<<<<

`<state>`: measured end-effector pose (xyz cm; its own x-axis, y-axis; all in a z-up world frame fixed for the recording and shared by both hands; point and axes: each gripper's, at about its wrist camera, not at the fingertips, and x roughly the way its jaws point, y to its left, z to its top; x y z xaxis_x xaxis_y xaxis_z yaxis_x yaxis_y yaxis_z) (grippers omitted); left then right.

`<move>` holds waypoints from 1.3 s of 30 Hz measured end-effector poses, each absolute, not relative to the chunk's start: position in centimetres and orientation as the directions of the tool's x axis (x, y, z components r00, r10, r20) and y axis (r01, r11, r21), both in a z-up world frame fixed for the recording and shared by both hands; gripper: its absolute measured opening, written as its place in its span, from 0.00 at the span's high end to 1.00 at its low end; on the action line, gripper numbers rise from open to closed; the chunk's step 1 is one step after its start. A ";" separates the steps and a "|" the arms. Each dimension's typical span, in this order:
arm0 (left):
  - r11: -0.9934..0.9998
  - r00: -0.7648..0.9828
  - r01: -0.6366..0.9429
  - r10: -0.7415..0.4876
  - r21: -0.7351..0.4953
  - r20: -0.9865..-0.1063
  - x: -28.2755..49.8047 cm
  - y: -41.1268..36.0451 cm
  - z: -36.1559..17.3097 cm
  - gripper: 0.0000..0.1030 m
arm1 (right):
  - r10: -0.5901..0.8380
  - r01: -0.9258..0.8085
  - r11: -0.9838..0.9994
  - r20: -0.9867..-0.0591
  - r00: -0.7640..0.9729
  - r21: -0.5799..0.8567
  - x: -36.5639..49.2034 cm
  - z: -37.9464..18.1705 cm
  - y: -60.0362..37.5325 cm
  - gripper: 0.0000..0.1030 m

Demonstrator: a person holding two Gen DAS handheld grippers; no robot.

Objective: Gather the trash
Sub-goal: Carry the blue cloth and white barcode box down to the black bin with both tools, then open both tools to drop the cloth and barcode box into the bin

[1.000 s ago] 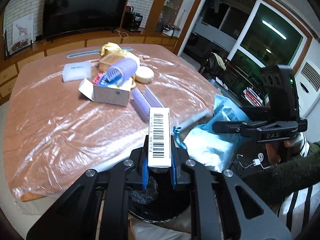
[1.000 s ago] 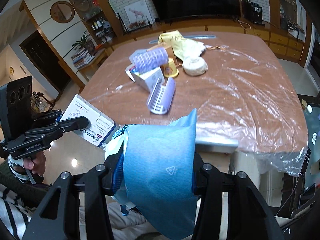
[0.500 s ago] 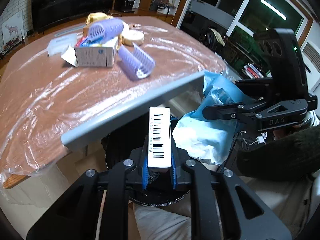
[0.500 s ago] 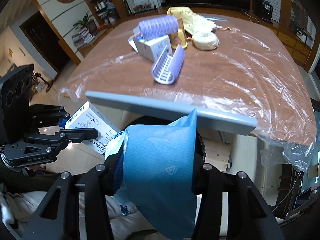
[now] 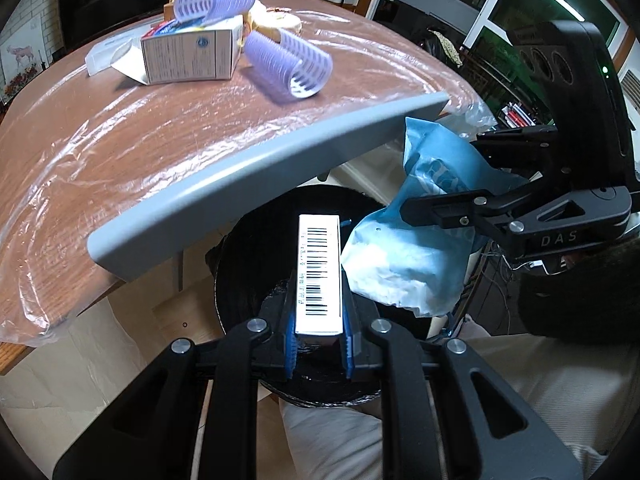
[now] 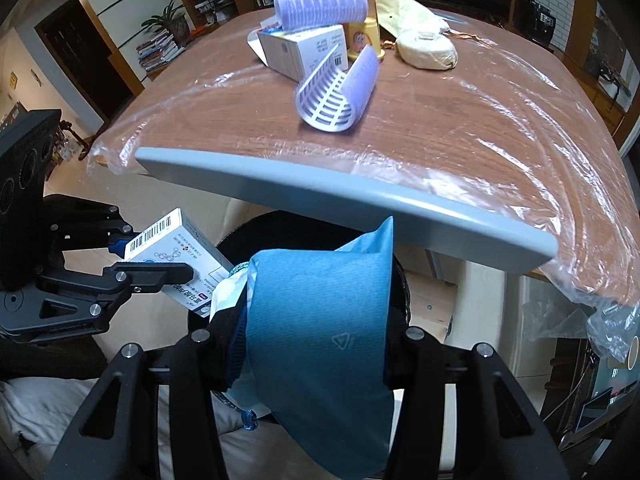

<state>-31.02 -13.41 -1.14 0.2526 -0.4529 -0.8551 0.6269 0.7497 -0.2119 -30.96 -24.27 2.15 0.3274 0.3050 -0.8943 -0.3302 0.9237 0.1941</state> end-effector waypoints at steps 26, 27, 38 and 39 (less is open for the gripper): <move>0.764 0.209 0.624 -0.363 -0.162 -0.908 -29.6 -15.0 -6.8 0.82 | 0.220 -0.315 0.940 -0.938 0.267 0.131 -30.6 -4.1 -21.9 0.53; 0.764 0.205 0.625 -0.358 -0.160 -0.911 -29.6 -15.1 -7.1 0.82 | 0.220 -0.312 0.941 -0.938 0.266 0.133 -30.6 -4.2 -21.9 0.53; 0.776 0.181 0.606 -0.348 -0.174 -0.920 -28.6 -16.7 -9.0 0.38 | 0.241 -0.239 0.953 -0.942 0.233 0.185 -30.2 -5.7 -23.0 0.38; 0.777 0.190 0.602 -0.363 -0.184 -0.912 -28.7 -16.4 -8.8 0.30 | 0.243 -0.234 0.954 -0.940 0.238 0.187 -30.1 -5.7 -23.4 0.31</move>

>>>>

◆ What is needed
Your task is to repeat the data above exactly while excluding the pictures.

◆ Result for this exercise
`<state>`: measured end-effector pose (xyz cm; its own x-axis, y-axis; all in a z-up world frame fixed for the recording and shared by both hands; point and axes: each gripper's, at about its wrist camera, not at the fingertips, and x roughly the way its jaws point, y to its left, z to its top; x y z xaxis_x xaxis_y xaxis_z yaxis_x yaxis_y yaxis_z) (grippers omitted); left then right.

`<move>` holds waypoints from 1.3 s of 30 Hz measured end-effector poses, each absolute, not relative to the chunk's start: position in centimetres and orientation as the directions of the tool's x axis (x, y, z components r00, r10, r20) and y axis (r01, r11, r21), both in a z-up world frame fixed for the recording and shared by both hands; gripper: its absolute measured opening, written as its place in its span, from 0.00 at the span's high end to 1.00 at its low end; on the action line, gripper numbers rise from open to closed; the chunk's step 1 is one step after its start. A ";" separates the steps and a "|" the arms. Each dimension's typical span, in this order:
arm0 (left):
  - r11: -0.9934..0.9998
  - r00: -0.7648..0.9828
  - r01: -0.6366..0.9429
  - r10: -0.7415..0.4876
  - r21: -0.7351..0.4953
  - r20: -0.9865..-0.1063
  - x: -28.2755..49.8047 cm
  - y: -41.1268..36.0451 cm
  - z: -36.1559..17.3097 cm
  - gripper: 0.0000..0.1030 m
arm1 (right):
  - r10: -0.5901..0.8380
  - r01: -0.9258..0.8085
  - r11: -0.9838..0.9994
  - r20: -0.9867..-0.0591
  - r00: -0.7640..0.9729
  - r21: -0.5799..0.8567
  - x: -36.5639..49.2034 cm
  - z: -37.9464..18.1705 cm
  - y: -60.0362..37.5325 cm
  - gripper: 0.0000..0.1030 m

Demonstrator: a person holding two Gen DAS handheld grippers; no robot.

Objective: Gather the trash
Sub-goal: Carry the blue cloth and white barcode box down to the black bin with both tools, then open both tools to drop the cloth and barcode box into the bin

[1.000 s ago] 
[1.000 s ago] 
[0.500 s ago] 
[0.500 s ago] 
[now] 
[now] 

<state>-31.02 -13.41 -1.14 0.2526 -0.4529 -0.8551 0.6269 0.7497 -0.2119 -30.96 -24.27 2.15 0.3274 0.3050 -0.8943 -0.3302 0.9237 0.1941</state> end-effector waypoints at steps 26, 27, 38 and 39 (less is open for the gripper): <move>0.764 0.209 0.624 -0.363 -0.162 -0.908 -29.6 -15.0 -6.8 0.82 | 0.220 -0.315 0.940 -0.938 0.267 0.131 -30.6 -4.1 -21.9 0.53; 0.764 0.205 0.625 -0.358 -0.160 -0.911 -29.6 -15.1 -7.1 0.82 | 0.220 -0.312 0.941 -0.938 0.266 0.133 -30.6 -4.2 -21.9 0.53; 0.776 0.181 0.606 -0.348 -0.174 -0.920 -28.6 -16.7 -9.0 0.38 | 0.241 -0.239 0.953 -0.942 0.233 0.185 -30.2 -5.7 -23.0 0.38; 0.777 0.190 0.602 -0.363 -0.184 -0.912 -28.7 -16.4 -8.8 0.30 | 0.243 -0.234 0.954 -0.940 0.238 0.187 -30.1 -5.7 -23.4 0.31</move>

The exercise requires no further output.